The electricity had gone out some time ago. He grabbed a flashlight off his dresser, which would do him no good. He needed both hands for the shotgun. He’d made the mistake once of trying to fire it with one hand, and it had knocked him flat on his ass. Nearly cost him his life too. While he’d tried to regain his senses, a zombie had almost made a meal of him.
He stuck the flashlight in his back pocket, turned the doorknob, and slowly pulled the bedroom door open, cringing as it squeaked on its hinges. Surely the shambling intruders had heard that.
He heard a noise to his right, immediately upon stepping into the dark hallway. He saw it coming at him before he could react, a shadow of a thing just limping along. It got so close that Alan could see it even in the dark. One of its eyes hung from the socket, dangling like a bloody rubber ball, bouncing against the zombie’s cheek with every step the thing took. Its lower jaw hung loose, secured by just a few thin strips of stringy gray flesh. The rest of the face looked like hamburger that had gone bad.
Alan couldn’t get the shotgun up in time. There was no room between him and the reanimated corpse. He managed to raise it gut level and fired, blowing a hole through the zombie’s already-hollow midsection. The blast knocked the creature backward, sending it sprawling across the floor.
“Teach you to break into my fuckin’ house,” Alan said triumphantly.
He took a couple of steps toward the zombie and leveled his shotgun at its head. Just like in the movies, he’d blow its fucking brains all over the place, then he’d dance in the slime, reveling in his victory.
“Sleep tight, you walking abomi—”
John Miller from down the street, now minus his piss- and shit-stained undies, sporting a flaccid, nearly-rotten penis, came out of the darkness behind Alan. The dead Miller thing got one greenish-gray arm around Alan’s neck. The shotgun went off, splattering the head of the corpse on the ground, thank the Lord in Heaven for that much.
“Get off me . . .” Alan wailed, struggling to heft the reanimated corpse of Miller over his shoulder.
It surprised him how much strength these things had. Alan managed to break free of John Miller’s grasp. He took a swing, catching Miller in the cheek. A thick chunk of slimy skin sloughed off, clinging to Alan’s fist.
Another corpse came up behind Alan while he was getting ready to blast the dead corpse that used to be John Miller. This one bit Alan in the neck, and he could actually hear his skin ripping away. The shotgun went off one more time, then Alan was on the floor. Both Miller and the other corpse were on top of him, tearing him open, stringing his intestines out of his stomach like raw sausage . . .
They’re making a mess of my house,
Alan thought, then he blacked out.
* * *
Alan stepped onto the porch and looked toward the outskirts of Jonesville. There were vehicles there—helicopters flying overhead, a perimeter of trucks, men in green clothes with weapons, cars with flashing lights . . . sheer pandemonium.
Alan took it all in for a thoughtful moment, then he lumbered down the front steps and onto the sidewalk, his body canted to the right, his stomach gaping and hollow, with his ribcage exposed.
Some of the other neighbors had come out to see what all the commotion was about. Alan joined them as they made their slow trek toward the newcomers.
Alan already knew what was going on. There were new neighbors today. Intruders. The property values were going to take a nose dive.
No way in hell Alan was going to let that happen.
There was just no way. . . .
Zombie Shift
The radio crackled and sputtered as a voice from the control tower said, “Come in, Leon. You there?”

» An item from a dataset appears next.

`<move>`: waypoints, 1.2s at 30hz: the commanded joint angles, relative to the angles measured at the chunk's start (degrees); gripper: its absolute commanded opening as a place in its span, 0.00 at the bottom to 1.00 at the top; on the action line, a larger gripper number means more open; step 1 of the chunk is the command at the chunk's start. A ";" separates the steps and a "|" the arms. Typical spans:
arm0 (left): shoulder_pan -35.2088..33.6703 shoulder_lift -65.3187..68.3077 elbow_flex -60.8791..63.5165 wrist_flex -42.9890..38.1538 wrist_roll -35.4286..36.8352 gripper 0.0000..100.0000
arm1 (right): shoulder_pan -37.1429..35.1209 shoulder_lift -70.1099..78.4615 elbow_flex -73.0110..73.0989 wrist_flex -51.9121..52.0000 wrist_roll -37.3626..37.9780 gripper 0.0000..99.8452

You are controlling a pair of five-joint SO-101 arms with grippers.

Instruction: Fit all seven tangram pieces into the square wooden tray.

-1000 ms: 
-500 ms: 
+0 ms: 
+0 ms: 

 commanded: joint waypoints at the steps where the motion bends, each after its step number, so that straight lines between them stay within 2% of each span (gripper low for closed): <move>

They’d been trying to raise him for damn near two hours. Billy was tired of hearing it. He figured he’d better try to find Leon on his own. He didn’t much like the idea of leaving the guard shack, but he knew it was either now, on his own terms, or later, when the boys in the control tower decided to start calling him on the radio instead of Leon. It wouldn’t take long anyway. He knew Leon would have his fat ass up in the quarry, catching a few winks in one of the company trucks.